▶ _Problem requirements_
Look through the entries below and show every line containing the word "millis".

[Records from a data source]
Content starts

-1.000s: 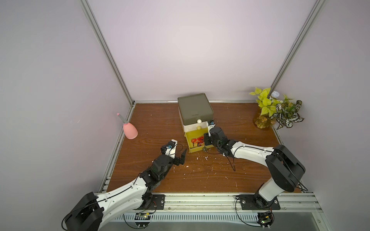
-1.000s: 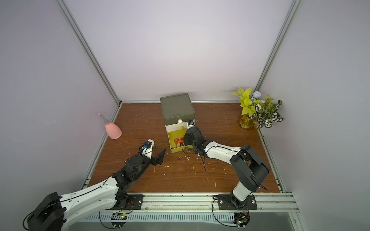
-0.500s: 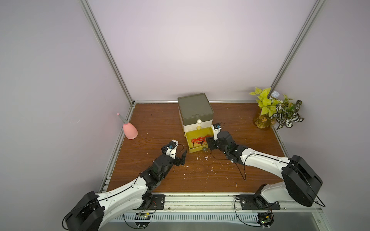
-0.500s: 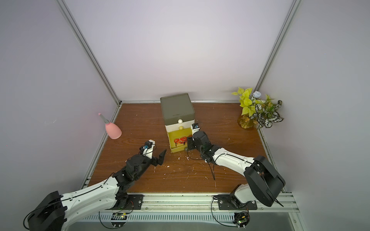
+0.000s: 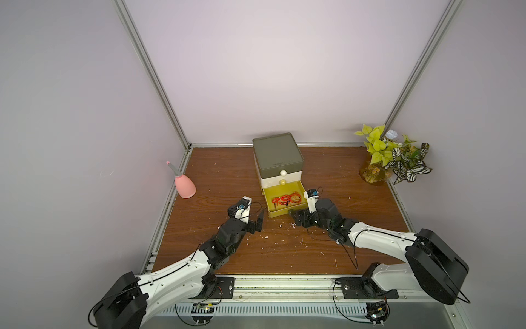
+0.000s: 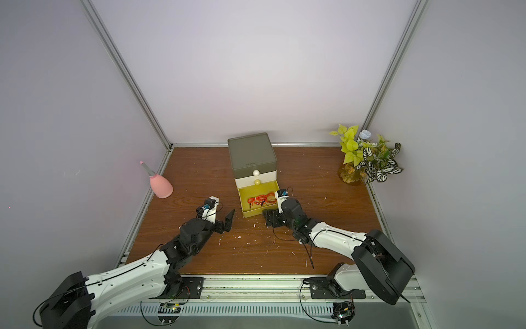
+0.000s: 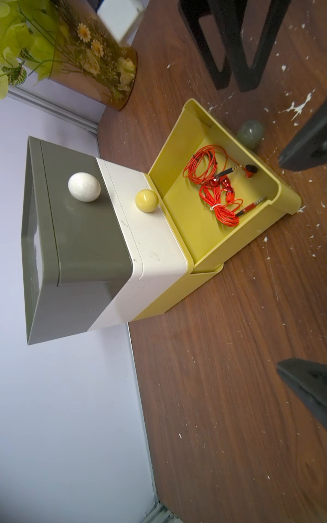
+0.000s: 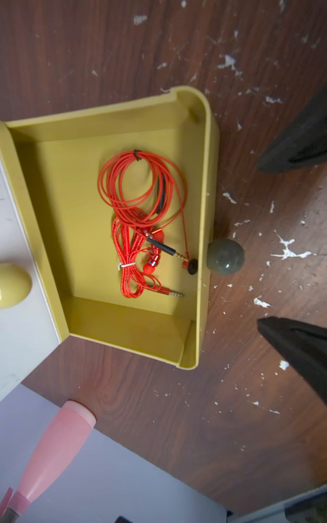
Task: Place the wired earphones into the drawer by color
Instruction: Place the wired earphones in the drawer, then close the drawer in the storage box.
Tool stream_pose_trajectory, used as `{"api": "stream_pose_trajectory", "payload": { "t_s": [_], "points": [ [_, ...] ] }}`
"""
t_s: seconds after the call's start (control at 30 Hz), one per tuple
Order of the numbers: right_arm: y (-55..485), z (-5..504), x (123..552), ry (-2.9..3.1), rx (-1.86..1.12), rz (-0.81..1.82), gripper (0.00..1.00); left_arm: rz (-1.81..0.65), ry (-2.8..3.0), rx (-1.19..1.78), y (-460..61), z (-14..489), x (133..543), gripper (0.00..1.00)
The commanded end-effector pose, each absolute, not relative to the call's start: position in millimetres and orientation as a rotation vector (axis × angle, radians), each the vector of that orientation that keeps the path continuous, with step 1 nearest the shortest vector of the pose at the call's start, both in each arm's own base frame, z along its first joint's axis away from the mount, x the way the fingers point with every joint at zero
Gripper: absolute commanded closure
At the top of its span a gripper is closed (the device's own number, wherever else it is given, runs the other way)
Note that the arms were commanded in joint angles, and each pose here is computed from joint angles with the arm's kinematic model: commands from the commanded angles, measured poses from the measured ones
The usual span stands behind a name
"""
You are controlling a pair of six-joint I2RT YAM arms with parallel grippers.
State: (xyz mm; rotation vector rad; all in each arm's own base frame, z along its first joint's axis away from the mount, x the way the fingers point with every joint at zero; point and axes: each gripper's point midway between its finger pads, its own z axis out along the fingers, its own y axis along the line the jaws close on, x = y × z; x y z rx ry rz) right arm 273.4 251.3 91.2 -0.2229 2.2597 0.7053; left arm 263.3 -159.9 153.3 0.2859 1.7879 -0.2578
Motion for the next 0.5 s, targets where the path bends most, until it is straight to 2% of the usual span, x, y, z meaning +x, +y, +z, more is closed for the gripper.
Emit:
{"api": "stream_pose_trajectory", "payload": {
  "t_s": [0.0,0.17,0.47],
  "points": [
    [264.9,112.3,277.1,2.183,-0.191,0.835,0.09,-0.247,1.753,0.229,-149.9,160.4,264.5,0.01],
    [275.4,107.0,278.2,2.182,-0.2,0.89,0.01,-0.242,1.746,0.222,-147.2,161.0,263.4,0.01],
    [285.8,103.2,283.6,2.164,-0.196,0.932,0.01,-0.243,1.745,0.226,-148.3,161.6,264.1,0.01]
  ]
}}
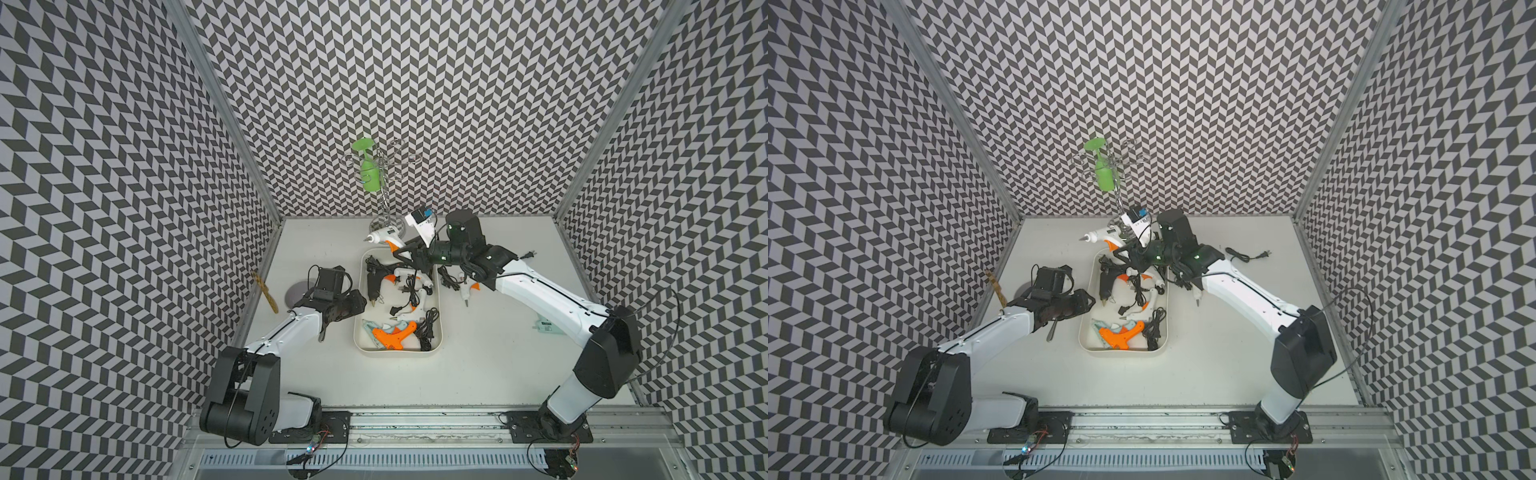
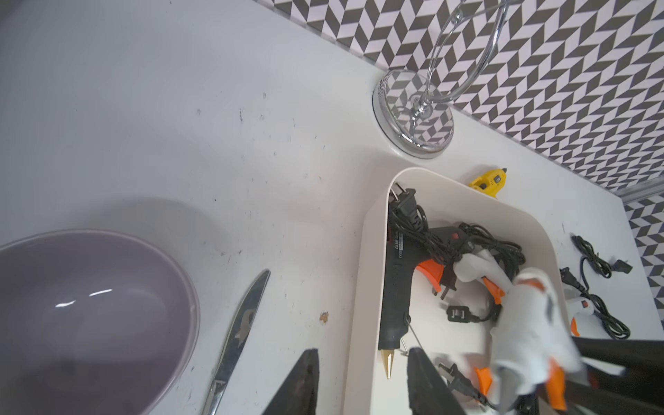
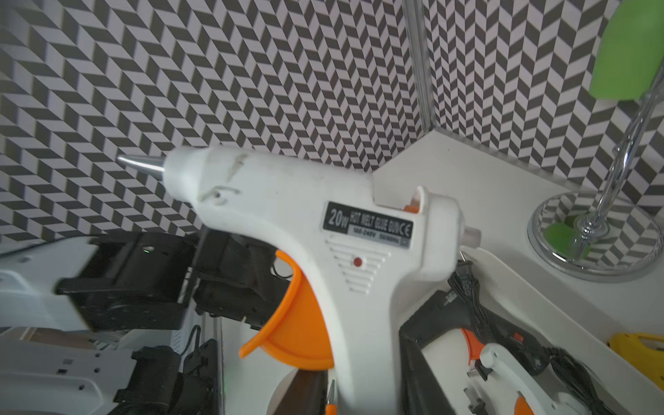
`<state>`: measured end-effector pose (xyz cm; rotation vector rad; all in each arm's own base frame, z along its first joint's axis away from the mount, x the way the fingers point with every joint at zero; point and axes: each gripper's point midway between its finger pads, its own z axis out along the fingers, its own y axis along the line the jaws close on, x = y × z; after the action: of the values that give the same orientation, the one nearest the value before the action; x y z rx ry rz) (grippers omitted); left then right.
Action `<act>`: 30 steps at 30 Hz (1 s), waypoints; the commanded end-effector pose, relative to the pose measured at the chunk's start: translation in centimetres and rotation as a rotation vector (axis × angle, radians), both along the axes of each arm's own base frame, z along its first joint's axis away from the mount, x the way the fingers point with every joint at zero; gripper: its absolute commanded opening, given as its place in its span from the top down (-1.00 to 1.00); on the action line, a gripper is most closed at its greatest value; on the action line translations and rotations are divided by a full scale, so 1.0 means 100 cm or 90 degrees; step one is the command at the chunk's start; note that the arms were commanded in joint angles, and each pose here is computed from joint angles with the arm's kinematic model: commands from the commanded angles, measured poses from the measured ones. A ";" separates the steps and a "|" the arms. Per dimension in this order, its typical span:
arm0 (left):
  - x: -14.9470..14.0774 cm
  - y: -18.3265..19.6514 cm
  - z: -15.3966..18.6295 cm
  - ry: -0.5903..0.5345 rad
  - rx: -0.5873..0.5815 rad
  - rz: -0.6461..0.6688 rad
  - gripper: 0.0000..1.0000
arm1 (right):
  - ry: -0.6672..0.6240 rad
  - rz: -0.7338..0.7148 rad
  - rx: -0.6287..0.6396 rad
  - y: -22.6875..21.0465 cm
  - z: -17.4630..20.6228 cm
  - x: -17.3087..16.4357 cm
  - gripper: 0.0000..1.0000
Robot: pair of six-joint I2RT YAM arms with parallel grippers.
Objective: Put the hot melt glue gun into the storage box
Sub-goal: Adjust the storage box at the center of the board, then place the hot melt adhesive gun in the storage box.
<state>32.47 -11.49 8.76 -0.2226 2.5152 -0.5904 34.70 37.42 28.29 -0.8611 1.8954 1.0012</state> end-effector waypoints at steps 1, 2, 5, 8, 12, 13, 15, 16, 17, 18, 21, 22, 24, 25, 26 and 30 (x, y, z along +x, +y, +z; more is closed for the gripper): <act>0.013 0.013 0.027 -0.047 0.026 0.023 0.22 | -0.046 -0.025 -0.026 0.003 -0.026 0.018 0.84; 0.014 0.019 0.033 -0.057 0.030 0.031 0.21 | -0.042 -0.031 -0.056 0.002 -0.042 0.021 0.84; 0.018 0.035 0.053 -0.094 0.033 0.061 0.18 | -0.013 -0.040 -0.120 0.000 -0.082 0.025 0.85; 0.022 0.049 0.074 -0.135 0.047 0.088 0.14 | 0.006 -0.048 -0.160 0.002 -0.110 0.023 0.85; 0.027 0.059 0.094 -0.166 0.068 0.102 0.13 | 0.004 -0.068 -0.240 0.009 -0.141 0.017 0.85; 0.028 0.059 0.095 -0.168 0.071 0.102 0.12 | 0.006 -0.078 -0.258 0.010 -0.148 0.018 0.84; 0.030 0.060 0.094 -0.165 0.071 0.101 0.11 | 0.024 -0.116 -0.296 0.010 -0.161 0.022 0.83; 0.030 0.059 0.093 -0.163 0.070 0.099 0.10 | 0.034 -0.129 -0.306 0.011 -0.167 0.024 0.83; 0.030 0.059 0.091 -0.160 0.068 0.099 0.10 | 0.046 -0.151 -0.315 0.010 -0.173 0.026 0.83; 0.030 0.059 0.090 -0.158 0.066 0.099 0.10 | 0.063 -0.170 -0.320 0.010 -0.179 0.027 0.82; 0.030 0.057 0.085 -0.151 0.063 0.097 0.10 | 0.117 -0.221 -0.332 0.005 -0.197 0.031 0.82; 0.030 0.057 0.085 -0.150 0.062 0.095 0.10 | 0.129 -0.234 -0.334 0.003 -0.202 0.031 0.81; 0.030 0.058 0.085 -0.151 0.064 0.096 0.10 | 0.143 -0.259 -0.335 0.001 -0.209 0.034 0.81; 0.030 0.058 0.086 -0.152 0.064 0.096 0.10 | 0.146 -0.272 -0.336 -0.001 -0.212 0.036 0.80; 0.030 0.058 0.086 -0.152 0.062 0.096 0.10 | 0.148 -0.282 -0.340 -0.001 -0.214 0.039 0.77; 0.030 0.057 0.086 -0.152 0.059 0.093 0.10 | 0.146 -0.301 -0.350 0.005 -0.222 0.052 0.69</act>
<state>35.46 -5.95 17.16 -0.2890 2.2674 -0.4165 37.90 37.76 5.67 -0.6622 2.4906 0.3406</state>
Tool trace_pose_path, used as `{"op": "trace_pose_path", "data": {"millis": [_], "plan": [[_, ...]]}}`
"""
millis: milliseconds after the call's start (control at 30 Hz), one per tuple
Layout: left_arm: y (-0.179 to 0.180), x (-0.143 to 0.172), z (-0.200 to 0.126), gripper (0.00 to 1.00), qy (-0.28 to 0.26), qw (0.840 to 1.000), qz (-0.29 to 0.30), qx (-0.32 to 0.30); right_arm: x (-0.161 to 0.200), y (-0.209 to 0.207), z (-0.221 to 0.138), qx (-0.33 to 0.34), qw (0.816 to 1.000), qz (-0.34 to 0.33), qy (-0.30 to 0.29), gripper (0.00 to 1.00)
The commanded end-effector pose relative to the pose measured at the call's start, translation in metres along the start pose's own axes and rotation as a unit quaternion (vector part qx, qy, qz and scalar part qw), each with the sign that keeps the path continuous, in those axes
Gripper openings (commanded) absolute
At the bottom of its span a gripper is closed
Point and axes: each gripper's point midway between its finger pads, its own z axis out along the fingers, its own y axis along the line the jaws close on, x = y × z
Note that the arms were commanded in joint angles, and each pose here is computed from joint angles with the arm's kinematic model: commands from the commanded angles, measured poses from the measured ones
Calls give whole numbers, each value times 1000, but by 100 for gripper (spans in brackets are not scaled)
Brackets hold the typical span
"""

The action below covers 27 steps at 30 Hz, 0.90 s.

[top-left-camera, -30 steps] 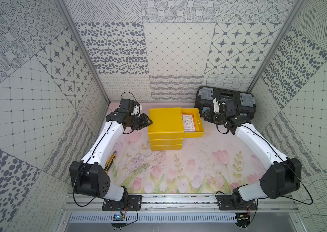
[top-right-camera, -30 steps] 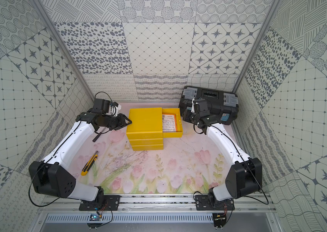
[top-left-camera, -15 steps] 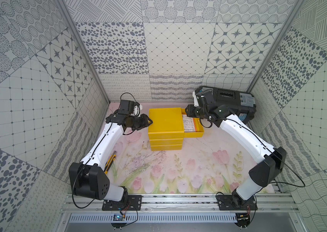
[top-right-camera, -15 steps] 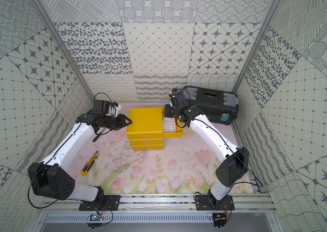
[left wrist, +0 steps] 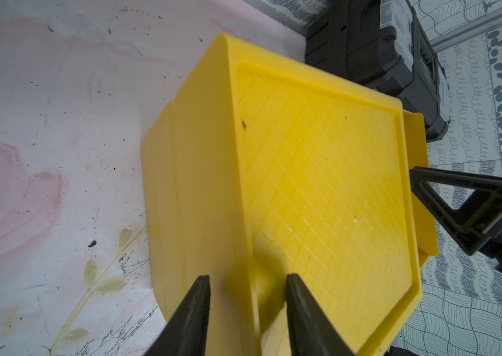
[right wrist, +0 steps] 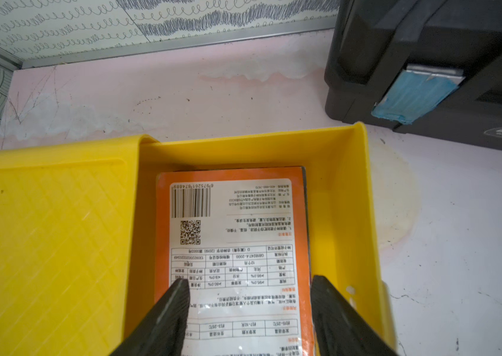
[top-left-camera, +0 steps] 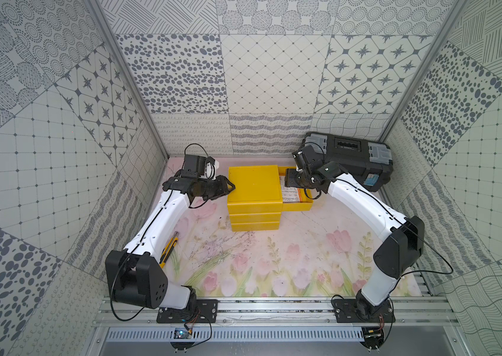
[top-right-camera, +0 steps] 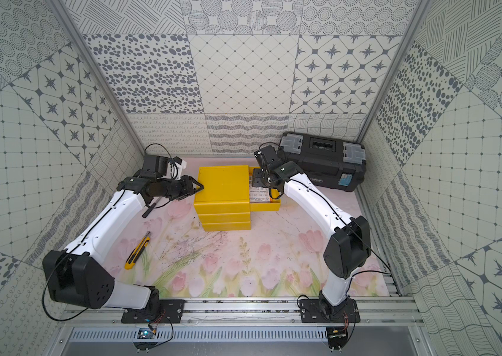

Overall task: Take the seed bags out of the drawer
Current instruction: Open the drawer in the storage box.

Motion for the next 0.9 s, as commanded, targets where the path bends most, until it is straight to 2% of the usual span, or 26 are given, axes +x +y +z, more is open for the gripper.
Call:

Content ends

▶ _Answer section_
Tool trace_pose_path, used as `{"op": "trace_pose_path", "data": {"millis": [_], "plan": [[_, ...]]}}`
millis: milliseconds after the call's start (control at 30 Hz), one per tuple

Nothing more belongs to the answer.